BridgeBio Pharma launches with a focus on precision medicines for genetic diseases.
California-based BridgeBio Pharma has revealed more detail about its approach to developing new therapies for genetic diseases. These diseases, often inherited and individually rare, collectively exact devastating effects on tens of millions of patients in the U.S. alone, many of whom are children.
The company, formed in 2015, is primarily focused on pre-commercial products, utilizing its advantages in sourcing and operating to find and build value at each stage of development. BridgeBio Pharma combines a traditional focus on drug products with a new corporate model to tackle a big industry need — translating early stage genetic disease science into drugs that matter for patients.
“There’s a lot of money and interest in new technology companies, like those focused on gene editing, and then again for late stage clinical products,” says co-founder and CEO Neil Kumar. “But if you have a small molecule for a single genetic disease that is pre-clinical, it is harder to attract interest. We started BridgeBio to focus on those single product opportunities that target well defined genetic drivers of disease. BridgeBio is set up to move those programs forward efficiently and at scale.”
The company sees itself as a drug product engine as opposed to a novel science platform.
“We partner closely with academic and clinical leaders to help move insights they have already made into the clinic,” co-founder Frank McCormick, former co-founder of Onyx Pharmaceuticals, said. “We are not trying to discover new biology so much as to take what is already known and develop therapies from it.” BridgeBio’s team members have collectively been responsible for more than a dozen marketed products and include drug development veterans Charles Homcy, Frank McCormick, Philip Reilly, Hoyoung Huh, Uma Sinha, and Robert Zamboni.
BridgeBio’s novel corporate structure was designed in collaboration with MIT Sloan Professor Andrew W. Lo, who is also a founding investor and member of BridgeBio. Rather than forming large platform companies, the team forms lean and focused subsidiaries around individual assets or diseases. These subsidiaries can draw on BridgeBio’s network of genetic disease expertise to complement their internal efforts. The structure is suited for building value in product-focused investments, and allows for rapid capital reallocation should an asset fail.
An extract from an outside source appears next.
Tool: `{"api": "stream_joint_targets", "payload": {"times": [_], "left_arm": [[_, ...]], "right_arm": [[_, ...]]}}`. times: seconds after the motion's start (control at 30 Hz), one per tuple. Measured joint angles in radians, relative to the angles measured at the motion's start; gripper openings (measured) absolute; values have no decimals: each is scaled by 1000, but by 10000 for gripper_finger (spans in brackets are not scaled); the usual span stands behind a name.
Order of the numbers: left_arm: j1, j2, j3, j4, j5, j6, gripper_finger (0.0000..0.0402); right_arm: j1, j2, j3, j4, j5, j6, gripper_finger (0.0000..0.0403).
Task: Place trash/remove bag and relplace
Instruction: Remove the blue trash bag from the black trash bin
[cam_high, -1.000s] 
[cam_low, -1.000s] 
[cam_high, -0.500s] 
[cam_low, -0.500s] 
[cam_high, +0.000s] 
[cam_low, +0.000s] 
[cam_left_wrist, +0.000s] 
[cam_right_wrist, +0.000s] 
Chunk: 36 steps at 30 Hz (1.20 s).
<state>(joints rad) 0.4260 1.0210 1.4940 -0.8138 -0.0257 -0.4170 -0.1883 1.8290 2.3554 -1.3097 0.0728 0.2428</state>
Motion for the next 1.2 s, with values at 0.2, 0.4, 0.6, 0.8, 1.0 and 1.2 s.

“We tried to put in place, at the outset, a corporate structure that optimized for focused R&D at the level of each asset but that still provided diversification for investors,” Lo said. “This diversification in turn provides more predictable positive outcomes and makes these pre-commercial programs more attractive for a broader pool of capital. Ultimately, the structure also allows for liquidity in ways that are unique as compared with the traditional c-corp or fund structures seen in this industry.”
BridgeBio has seven programs to date, with two in the clinic and hopes to add to its diversified portfolio of assets based on a systematic mapping of the genetic disease landscape. It has deployed over $50 million in R&D commitments in 2016.